◆ Goal of the exercise ◆
Your answer should be the lines below from the one with "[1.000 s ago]" to the one with "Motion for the", both included, given again exactly and with nothing added.

----------

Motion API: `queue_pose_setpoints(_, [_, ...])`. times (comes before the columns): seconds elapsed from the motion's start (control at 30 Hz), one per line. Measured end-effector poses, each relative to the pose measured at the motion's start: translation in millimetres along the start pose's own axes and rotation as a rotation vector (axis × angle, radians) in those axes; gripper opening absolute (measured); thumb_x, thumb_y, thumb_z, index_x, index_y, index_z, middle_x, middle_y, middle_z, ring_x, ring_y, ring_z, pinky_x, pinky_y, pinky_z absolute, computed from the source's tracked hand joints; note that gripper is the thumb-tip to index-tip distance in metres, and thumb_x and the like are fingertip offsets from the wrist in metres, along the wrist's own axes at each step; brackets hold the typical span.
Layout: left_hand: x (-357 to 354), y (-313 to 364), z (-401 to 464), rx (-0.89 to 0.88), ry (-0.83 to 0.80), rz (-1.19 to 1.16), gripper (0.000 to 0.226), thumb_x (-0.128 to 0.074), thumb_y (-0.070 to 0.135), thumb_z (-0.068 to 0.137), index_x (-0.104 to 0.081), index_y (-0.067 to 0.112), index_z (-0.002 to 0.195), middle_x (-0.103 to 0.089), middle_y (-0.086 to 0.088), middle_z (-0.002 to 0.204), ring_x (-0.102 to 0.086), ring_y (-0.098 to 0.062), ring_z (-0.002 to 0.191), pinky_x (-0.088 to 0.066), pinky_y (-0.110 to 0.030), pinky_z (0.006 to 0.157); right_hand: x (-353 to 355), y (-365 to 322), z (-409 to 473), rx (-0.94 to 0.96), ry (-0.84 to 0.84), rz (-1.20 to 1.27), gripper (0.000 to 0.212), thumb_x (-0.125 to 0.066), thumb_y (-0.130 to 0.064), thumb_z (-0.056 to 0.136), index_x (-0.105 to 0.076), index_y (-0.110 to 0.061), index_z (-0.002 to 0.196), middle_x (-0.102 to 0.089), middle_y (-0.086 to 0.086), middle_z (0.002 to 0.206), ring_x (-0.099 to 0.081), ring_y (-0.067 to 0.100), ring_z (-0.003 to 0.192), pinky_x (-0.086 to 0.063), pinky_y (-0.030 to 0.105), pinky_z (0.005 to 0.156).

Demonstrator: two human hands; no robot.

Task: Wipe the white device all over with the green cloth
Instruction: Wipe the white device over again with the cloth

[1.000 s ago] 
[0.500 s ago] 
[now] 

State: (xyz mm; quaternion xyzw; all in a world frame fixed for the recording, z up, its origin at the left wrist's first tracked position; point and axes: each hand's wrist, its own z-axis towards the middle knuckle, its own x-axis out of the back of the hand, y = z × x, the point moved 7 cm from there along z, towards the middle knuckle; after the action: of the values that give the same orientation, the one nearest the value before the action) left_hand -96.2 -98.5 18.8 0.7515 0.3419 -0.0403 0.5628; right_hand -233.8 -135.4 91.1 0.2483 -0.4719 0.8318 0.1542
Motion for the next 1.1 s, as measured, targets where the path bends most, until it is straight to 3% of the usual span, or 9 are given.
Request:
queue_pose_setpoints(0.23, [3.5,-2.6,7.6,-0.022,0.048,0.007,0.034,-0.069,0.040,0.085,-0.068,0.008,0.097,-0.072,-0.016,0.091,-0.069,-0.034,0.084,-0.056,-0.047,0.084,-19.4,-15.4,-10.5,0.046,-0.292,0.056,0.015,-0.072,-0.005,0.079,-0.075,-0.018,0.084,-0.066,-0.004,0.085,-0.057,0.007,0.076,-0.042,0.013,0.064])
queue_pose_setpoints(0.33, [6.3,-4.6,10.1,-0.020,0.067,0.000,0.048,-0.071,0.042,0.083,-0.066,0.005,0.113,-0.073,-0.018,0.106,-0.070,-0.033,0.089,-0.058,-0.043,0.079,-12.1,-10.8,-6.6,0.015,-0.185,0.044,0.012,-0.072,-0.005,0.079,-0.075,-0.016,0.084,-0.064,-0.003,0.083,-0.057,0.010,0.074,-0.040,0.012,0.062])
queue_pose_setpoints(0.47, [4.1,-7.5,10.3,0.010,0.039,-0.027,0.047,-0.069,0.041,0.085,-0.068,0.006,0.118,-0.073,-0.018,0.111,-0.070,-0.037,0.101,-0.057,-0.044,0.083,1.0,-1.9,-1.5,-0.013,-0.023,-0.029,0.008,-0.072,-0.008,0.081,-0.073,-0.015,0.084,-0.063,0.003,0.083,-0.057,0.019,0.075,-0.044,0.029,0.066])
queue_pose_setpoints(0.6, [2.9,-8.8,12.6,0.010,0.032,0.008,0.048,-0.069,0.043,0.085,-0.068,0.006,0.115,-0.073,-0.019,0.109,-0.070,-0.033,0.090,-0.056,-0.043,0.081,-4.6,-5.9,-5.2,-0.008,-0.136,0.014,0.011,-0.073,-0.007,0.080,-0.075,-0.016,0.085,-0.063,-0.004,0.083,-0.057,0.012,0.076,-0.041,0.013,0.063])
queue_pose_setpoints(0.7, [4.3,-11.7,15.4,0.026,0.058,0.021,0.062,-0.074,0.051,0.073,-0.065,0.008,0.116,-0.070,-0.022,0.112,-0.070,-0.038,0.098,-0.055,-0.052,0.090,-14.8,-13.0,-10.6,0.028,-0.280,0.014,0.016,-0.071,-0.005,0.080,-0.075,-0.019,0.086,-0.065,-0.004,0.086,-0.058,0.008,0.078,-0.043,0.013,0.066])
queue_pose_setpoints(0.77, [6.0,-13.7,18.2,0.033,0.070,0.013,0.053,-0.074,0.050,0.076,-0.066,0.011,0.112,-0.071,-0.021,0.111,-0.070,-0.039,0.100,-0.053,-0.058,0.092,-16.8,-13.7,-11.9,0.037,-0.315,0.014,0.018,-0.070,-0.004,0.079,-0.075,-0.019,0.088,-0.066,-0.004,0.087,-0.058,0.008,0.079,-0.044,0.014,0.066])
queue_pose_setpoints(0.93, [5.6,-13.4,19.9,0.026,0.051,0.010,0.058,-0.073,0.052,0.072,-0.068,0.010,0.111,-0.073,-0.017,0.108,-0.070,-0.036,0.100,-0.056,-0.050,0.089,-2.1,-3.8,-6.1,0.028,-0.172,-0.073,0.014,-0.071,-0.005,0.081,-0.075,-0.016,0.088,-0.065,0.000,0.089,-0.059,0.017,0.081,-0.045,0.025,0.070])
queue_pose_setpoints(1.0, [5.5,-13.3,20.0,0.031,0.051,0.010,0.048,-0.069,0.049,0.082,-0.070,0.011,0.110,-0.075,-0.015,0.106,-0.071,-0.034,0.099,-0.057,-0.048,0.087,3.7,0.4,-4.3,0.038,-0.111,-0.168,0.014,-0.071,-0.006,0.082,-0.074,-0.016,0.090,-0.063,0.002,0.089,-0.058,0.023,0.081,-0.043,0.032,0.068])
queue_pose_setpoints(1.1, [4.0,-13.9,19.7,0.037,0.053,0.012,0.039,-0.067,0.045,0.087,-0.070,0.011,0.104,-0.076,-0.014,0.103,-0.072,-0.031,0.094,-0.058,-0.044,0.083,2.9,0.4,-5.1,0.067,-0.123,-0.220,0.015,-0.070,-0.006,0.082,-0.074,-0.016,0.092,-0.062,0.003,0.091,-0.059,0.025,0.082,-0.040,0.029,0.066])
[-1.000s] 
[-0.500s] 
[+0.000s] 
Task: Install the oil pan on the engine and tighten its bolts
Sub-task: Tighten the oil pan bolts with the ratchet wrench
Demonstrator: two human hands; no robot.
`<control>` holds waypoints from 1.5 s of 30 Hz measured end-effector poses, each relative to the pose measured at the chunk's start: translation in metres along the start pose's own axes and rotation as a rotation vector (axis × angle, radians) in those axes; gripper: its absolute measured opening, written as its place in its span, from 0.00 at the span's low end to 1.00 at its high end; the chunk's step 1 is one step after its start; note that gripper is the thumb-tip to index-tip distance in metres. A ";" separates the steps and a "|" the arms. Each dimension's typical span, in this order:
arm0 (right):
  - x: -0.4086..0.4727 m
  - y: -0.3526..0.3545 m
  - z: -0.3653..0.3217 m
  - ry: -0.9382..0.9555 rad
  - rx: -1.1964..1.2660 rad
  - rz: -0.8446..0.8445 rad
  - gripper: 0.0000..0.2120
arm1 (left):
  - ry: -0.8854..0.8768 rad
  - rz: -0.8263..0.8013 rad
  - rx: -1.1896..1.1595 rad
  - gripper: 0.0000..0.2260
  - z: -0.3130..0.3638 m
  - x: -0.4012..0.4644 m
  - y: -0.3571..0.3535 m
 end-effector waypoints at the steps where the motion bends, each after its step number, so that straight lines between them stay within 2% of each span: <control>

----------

◆ Answer section ◆
[1.000 s ago] 
[0.500 s ago] 
[now] 

State: (xyz mm; quaternion xyzw; all in a world frame fixed for the recording, z up, its origin at the left wrist's first tracked position; point and axes: each hand's wrist, its own z-axis towards the middle knuckle, its own x-axis out of the back of the hand, y = z × x, the point moved 7 cm from there along z, towards the middle knuckle; after the action: of the values that give the same orientation, the one nearest the value before the action) left_hand -96.2 -98.5 18.8 0.7515 0.3419 -0.0403 0.5628; right_hand -233.8 -135.4 91.1 0.2483 -0.4719 0.8318 0.1542
Motion for the next 1.1 s, as measured, targets where the path bends most, until it is straight to 3% of the usual span, or 9 are given.

No further answer is needed.